Despite, or perhaps because of the mistakes and challenges, as a test case for the newly conceived TEN, The Road to Yesterday caused quite a stir. At the end of the AFRIFF screening, the audience stood to applaud the cast and crew. As they exited some viewers murmured that this was indeed a game changer. In wide release, The Road to Yesterday received generally positive if somewhat critical reviews but it is unclear whether or not the film was a box office success. For Genevieve, however, the point was not to make money but to forge a new path for herself as an actor, producer and media entrepreneur while also taking the industry in a new direction. The success of the production in this regard has led industry behemoths like DSTV and Africa Magic to take note and express serious interest in the projects TEN and Genevieve are currently developing. Chinny told me that she and Genevieve felt “like we’re making a difference with TEN. We get to work with a lot of young talent—even old talent that has not been given the opportunity. We want to respect everybody that can contribute something to Nollywood, so that just allowed us to do this kind of thing, to open up TEN to bring that on. We have a slate of projects that I’m excited about now… and people are going to get work, and if this our own way of contributing to the economy, then why not?”

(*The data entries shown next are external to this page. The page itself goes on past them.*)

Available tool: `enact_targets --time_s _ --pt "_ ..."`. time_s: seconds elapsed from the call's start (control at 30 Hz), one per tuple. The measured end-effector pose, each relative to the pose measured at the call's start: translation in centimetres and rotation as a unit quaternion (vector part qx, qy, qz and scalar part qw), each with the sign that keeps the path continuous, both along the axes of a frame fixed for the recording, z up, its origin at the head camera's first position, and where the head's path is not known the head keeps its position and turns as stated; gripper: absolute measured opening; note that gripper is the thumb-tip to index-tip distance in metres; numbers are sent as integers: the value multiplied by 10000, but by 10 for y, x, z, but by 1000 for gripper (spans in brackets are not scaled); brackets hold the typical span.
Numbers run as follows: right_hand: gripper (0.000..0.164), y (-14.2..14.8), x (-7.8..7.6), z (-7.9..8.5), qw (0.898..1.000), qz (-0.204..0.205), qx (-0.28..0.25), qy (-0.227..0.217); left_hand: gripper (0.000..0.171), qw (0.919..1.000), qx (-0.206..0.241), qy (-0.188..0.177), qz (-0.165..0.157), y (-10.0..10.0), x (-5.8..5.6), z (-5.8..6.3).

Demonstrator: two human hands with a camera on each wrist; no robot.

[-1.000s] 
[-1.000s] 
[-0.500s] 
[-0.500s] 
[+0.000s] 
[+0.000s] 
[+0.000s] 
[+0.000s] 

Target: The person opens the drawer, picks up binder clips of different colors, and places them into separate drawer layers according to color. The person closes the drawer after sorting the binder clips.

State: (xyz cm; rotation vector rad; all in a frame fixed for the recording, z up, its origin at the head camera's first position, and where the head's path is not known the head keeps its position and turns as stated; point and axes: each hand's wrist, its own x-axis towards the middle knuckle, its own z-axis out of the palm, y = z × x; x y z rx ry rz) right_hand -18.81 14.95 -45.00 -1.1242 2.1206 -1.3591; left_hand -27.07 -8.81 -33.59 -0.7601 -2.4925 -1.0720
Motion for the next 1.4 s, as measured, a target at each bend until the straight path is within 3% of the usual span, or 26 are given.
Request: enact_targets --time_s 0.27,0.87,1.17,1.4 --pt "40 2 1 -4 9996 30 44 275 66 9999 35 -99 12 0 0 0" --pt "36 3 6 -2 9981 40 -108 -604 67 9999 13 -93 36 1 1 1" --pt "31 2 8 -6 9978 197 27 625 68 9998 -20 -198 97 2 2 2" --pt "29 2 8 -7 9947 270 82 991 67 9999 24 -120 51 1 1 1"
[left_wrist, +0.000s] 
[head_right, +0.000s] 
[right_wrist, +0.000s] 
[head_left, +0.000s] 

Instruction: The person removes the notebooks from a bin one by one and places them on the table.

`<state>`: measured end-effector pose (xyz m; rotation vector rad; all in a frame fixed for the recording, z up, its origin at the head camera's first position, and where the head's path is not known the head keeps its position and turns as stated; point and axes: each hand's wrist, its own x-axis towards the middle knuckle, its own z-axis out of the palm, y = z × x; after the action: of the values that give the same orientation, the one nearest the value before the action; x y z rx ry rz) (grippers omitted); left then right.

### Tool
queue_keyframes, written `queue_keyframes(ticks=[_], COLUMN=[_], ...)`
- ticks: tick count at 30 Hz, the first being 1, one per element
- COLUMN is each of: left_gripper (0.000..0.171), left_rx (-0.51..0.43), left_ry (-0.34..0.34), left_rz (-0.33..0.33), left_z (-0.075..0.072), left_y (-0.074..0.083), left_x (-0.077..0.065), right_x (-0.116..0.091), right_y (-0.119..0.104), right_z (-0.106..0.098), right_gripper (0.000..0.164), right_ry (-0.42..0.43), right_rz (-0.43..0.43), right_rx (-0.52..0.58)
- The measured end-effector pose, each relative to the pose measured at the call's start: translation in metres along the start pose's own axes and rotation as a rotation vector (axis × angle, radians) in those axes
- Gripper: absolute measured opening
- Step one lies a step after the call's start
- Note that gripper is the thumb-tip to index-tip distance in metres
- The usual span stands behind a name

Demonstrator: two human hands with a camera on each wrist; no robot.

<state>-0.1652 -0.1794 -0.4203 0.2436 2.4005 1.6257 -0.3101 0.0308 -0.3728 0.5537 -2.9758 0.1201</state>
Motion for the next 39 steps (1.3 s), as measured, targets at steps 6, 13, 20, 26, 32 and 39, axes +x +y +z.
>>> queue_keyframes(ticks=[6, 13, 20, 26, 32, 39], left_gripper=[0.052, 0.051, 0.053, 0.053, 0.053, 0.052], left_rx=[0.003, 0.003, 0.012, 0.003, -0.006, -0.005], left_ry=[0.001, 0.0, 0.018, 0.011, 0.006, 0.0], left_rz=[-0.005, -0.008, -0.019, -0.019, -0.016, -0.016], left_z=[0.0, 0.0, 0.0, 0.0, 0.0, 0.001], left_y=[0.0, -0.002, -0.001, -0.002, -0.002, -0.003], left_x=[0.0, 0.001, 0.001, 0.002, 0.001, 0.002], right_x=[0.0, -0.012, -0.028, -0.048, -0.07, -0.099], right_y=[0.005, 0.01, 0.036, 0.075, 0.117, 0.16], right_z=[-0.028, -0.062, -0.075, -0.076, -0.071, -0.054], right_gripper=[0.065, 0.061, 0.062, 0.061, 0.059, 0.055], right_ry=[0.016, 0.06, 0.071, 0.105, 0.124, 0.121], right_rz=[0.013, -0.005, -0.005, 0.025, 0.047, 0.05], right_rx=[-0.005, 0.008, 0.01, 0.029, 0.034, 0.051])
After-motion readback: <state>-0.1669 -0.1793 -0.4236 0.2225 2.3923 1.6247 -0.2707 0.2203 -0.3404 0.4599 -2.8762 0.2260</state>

It has been a long journey for Genevieve, a nearly twenty-year career that has required her to develop a Nigerian movie star aesthetic and build a path where no one has walked. “Entertainment is new in this country. It was new when I started. The celebrity lifestyle—obviously, there was no blueprint to how things worked,” Genevieve told me during our last conversation at her Ikoyi residence. When I asked her earlier about her role models she said, “I didn’t set out trying to be the next somebody, to be like this person. I just set out to do something that I didn’t understand, but something my heart wanted, something that comes out from within, and I just wanted to be given the chance to let it out and express myself.” Genevieve’s commitment to individuality drives her understanding of her place as a cultural icon and economic force in the Nigerian creative space. “I am me, but I am also conscious of the fact that am being watched. I have a responsibility not just to myself but to young people,” she told me. “I didn’t set out to be anybody’s role model but you grow up, you grow into yourself and become aware of how much impact you can have on the lives of other people. I don’t take it for granted and I believe in setting an example. That’s all I’m trying to do. I’m not saying I’m a saint or I’m going to be perfect. But I’ve learned that acknowledging my imperfections and my mistakes has enabled me to become wiser and smarter in the choices I make in my life. For me it’s all about being true to yourself. When you do that you will never be a ‘wanna be’, you will be who you want to be.”